Given data –
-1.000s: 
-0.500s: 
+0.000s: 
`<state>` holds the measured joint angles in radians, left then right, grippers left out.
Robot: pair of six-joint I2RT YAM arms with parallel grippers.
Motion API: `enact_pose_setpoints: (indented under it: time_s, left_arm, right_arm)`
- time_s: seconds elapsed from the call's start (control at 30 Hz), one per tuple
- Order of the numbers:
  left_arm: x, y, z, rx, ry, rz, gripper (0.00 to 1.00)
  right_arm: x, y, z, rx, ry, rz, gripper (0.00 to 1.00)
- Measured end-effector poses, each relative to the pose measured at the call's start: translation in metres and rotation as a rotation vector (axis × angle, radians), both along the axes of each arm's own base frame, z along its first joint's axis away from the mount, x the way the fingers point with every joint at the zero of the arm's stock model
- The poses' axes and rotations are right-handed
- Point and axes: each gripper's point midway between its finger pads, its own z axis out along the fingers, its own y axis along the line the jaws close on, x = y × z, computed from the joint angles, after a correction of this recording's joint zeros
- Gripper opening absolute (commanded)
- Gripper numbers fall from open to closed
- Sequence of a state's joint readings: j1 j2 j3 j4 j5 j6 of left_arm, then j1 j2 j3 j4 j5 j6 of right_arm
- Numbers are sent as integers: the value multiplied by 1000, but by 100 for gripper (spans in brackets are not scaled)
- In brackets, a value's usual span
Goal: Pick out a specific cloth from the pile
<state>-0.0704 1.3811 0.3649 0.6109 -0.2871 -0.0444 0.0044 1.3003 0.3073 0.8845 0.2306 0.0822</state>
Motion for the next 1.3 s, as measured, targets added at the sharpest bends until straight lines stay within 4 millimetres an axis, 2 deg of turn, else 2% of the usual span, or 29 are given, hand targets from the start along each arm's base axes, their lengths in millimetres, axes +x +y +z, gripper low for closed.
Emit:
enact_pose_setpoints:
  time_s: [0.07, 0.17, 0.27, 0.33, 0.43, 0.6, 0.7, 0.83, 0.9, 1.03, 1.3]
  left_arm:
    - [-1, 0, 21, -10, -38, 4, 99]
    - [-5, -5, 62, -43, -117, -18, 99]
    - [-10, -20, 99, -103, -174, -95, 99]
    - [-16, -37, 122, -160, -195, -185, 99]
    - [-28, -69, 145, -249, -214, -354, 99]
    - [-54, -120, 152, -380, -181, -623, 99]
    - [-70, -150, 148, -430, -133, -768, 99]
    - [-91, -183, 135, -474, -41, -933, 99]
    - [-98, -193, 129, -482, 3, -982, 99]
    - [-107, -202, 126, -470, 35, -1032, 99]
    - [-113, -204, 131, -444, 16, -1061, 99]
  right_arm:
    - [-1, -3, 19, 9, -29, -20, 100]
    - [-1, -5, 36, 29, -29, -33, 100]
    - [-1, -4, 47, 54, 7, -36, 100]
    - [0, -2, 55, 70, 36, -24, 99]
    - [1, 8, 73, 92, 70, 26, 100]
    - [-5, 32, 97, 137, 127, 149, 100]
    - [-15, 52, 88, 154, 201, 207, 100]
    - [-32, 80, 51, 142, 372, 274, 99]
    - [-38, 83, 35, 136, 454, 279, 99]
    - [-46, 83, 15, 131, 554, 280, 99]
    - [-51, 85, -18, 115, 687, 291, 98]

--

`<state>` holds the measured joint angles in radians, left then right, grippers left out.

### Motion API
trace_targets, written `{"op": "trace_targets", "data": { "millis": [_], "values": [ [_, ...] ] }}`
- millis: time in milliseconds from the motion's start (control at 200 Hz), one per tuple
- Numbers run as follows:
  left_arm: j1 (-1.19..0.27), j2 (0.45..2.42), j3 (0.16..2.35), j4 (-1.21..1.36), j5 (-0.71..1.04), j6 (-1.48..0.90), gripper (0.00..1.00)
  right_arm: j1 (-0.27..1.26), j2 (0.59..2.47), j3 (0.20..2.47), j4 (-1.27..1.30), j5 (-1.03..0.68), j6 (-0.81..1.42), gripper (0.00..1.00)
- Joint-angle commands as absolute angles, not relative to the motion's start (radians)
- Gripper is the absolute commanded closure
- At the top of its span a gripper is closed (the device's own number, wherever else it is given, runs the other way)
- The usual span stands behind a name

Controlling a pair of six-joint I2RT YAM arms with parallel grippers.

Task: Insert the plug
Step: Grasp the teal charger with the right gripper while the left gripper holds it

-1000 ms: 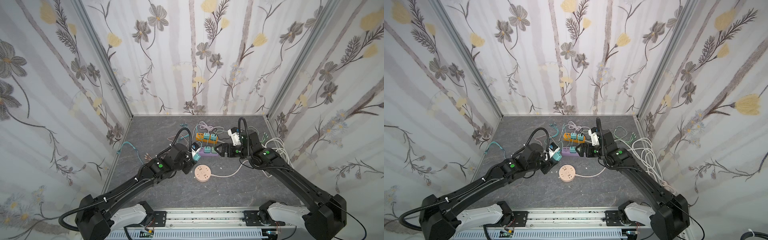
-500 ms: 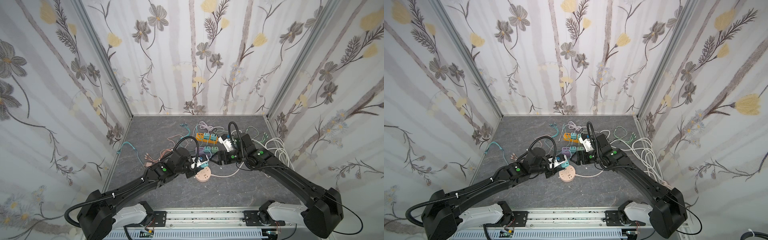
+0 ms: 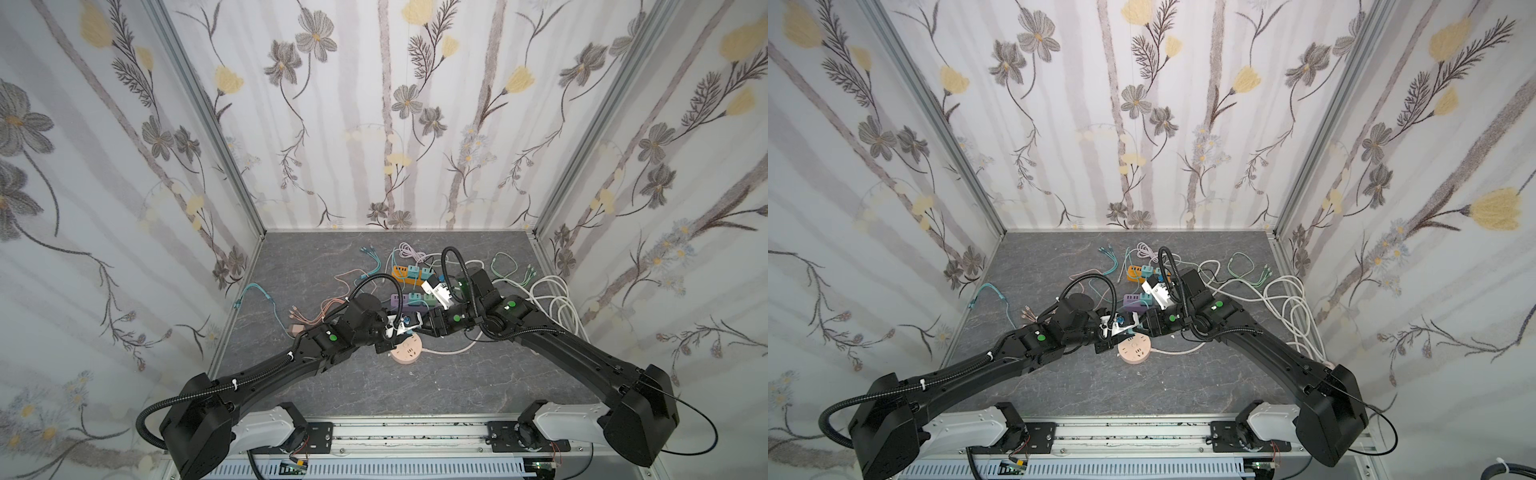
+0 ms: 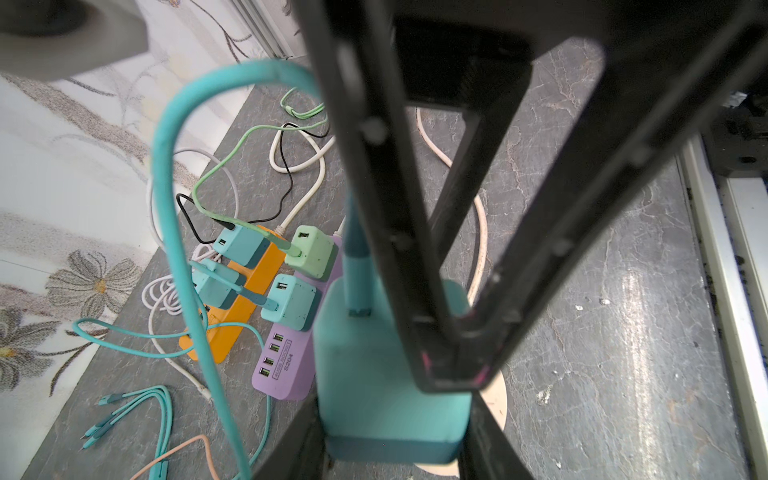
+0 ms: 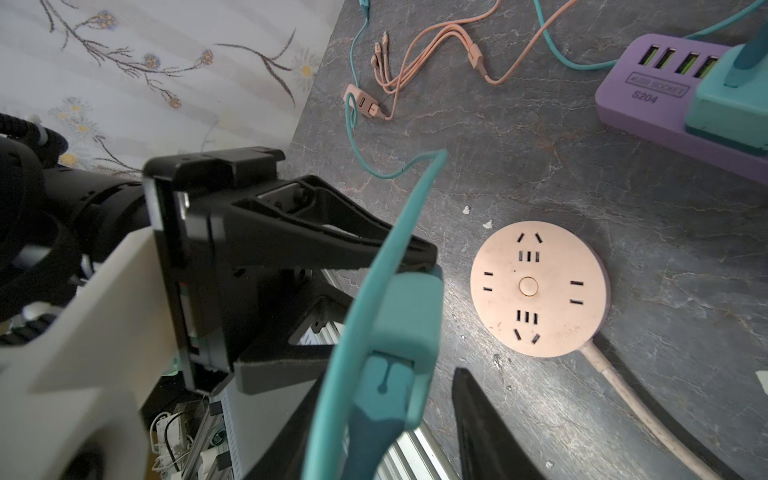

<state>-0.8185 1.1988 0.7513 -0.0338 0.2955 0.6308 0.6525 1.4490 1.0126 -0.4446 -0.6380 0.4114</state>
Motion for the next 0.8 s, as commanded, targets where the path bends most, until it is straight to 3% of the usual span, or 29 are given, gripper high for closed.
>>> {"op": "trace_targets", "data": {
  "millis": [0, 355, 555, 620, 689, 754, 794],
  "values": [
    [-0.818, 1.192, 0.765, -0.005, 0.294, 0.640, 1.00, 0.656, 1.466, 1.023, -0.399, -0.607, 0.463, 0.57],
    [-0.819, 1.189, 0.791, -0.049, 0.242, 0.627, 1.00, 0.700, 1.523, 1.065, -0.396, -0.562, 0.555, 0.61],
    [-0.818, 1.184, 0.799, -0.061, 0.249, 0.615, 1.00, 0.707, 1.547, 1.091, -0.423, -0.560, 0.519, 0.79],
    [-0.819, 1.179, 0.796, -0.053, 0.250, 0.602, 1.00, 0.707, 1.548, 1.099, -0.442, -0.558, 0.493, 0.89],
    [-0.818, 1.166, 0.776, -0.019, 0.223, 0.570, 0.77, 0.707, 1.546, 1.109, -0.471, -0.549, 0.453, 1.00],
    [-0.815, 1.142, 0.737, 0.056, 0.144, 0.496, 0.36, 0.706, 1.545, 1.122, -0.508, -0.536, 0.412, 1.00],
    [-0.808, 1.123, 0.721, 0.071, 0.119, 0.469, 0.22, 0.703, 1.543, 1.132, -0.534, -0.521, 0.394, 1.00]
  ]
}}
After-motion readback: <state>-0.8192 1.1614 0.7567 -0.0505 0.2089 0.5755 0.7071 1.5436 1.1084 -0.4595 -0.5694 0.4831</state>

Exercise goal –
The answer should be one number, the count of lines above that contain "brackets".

Response to this exercise –
2